In the other direction, we note that we can use some induction to construct our function. We need to exhibit\[g:\prod_{x,x':A\times B}(\op{pr}_1x=\op{pr}_1x')\times(\op{pr}_2x=\op{pr}_2x')\to(x=x').\]By induction on the product, it suffices to exhibit a curried function in\[\prod_{x,x':A\times B}(\op{pr}_1x=\op{pr}_1x')\to(\op{pr}_2x=\op{pr}_2x')\to(x=x').\]Now inducting on the product $A\times B,$ we can let $x\equiv(a,b)$ and $x'\equiv(a',b'),$ meaning we have to exhibit\[\prod_{(a,a':A)}\prod_{(b,b':B)}(a=a')\to(b=b')\to((a,b)=(a',b')).\]Only at this point we can read this as (nested) path induction, after some swapping. Namely, we exhibit\[\prod_{(a,a':A)}\prod_{(p:a=a')}\prod_{(b,b':B)}\prod_{(q:b=b')}(a,b)=(a',b').\]By path induction (family $C(a,a',p)\equiv\prod_{(b,b':B)}\prod_{(q:b=b')}(a,b)=(a',b')$), it suffices to take $a\equiv a'$ and $p\equiv\refl_a.$ So it remains to exhibit\[\prod_{(a:A)}\prod_{(b,b':B)}\prod_{(q:b=b')}(a,b)=(a,b').\]By path induction (family $D(b,b',q)\equiv(a,b)=(a,b')$), it suffices to take $b\equiv b'$ and $q\equiv\refl_b.$ But then we see\[\lambda a.\lambda b.\refl_{(a,b)}:\prod_{(a:A)}\prod_{b:B}(a,b)=(a,b),\]which is what we wanted.
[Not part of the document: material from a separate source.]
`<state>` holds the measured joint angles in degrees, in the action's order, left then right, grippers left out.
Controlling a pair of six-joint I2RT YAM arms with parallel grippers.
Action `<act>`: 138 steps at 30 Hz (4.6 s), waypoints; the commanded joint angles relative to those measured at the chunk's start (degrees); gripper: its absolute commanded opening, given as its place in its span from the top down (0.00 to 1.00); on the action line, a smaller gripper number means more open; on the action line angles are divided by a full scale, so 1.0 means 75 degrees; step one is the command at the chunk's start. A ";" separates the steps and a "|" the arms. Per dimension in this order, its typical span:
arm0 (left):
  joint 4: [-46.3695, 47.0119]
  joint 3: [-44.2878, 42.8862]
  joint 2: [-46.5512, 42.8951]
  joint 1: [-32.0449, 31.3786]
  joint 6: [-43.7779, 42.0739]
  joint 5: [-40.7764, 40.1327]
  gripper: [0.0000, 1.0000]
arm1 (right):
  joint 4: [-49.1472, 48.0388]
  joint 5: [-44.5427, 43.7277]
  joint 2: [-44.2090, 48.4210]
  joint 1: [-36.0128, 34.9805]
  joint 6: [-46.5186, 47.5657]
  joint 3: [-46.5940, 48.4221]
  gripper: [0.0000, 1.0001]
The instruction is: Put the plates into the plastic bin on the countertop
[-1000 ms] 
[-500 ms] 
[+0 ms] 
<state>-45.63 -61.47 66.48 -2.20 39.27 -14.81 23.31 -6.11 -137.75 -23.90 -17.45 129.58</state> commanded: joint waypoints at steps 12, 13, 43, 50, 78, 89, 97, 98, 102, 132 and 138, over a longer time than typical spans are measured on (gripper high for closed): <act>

So we have somewhat natural mappings in both directions. I guess it remains to show that $g(x,x'):\op{qinv}(f(x,x')),$ which will imply $\op{isequiv}(f(x,x'))$ is inhabited, verifying that $f(x,x')$ witnesses the equivalences\[(x=x')\simeq(\op{pr}_1x=\op{pr}_1x')\times(\op{pr}_2x=\op{pr}_2x').\]The proof that $g(x,x'):\op{qinv}(f(x,x'))$ is a couple of somewhat involved inductions. I won't do this in formality, for my own sanity.
In one direction, we show $f(x,x')\circ g(x,x')\sim\op{id}_\square,$ which means we have $r:(\op{pr}_1x=\op{pr}_1x')\times(\op{pr}_1x=\op{pr}_1x')$ and need to show\[(f(x,x')\circ g(x,x'))(r)=r.\]By induction on $x,x':A\times B,$ we may assert $x\equiv(a,b)$ and $x'\equiv(a',b')$ so that $r:(a=a')\times(b=b').$ It's not clear to me why we can't start with an induction on $r,$ but an induction on $r$ now lets us assert $r\equiv(p,q)$ with $p:a=a'$ and $q:b=b'.$ Now we induct on $p$ and $q$ to let us say $p\equiv\refl_a$ and $q\equiv\refl_b.$ But then\[(f(x,x)\circ g(x,x))((\refl_a,\refl_b))\equiv f(x,x)(\refl_{(a,b)})\equiv(\refl_a,\refl_b),\]so reflexivity witnesses here.
In the other direction, we show $g(x,x')\circ f(x,x')\sim\op{id}_\square,$ which means we have $r:x=x'$ and need to show\[(g(x,x')\circ f(x,x'))(r)=r.\]By induction on $r,$ we take $x\equiv x'$ and $r\equiv\refl_x.$ Then induction on $x:A\times B$ lets us say $x\equiv(a,b),$ which implies\[(g(x,x)\circ f(x,x))(\refl_x)\equiv g(x,x)((\refl_a,\refl_b))\equiv\refl_{(a,b)},\]so again reflexivity witnesses.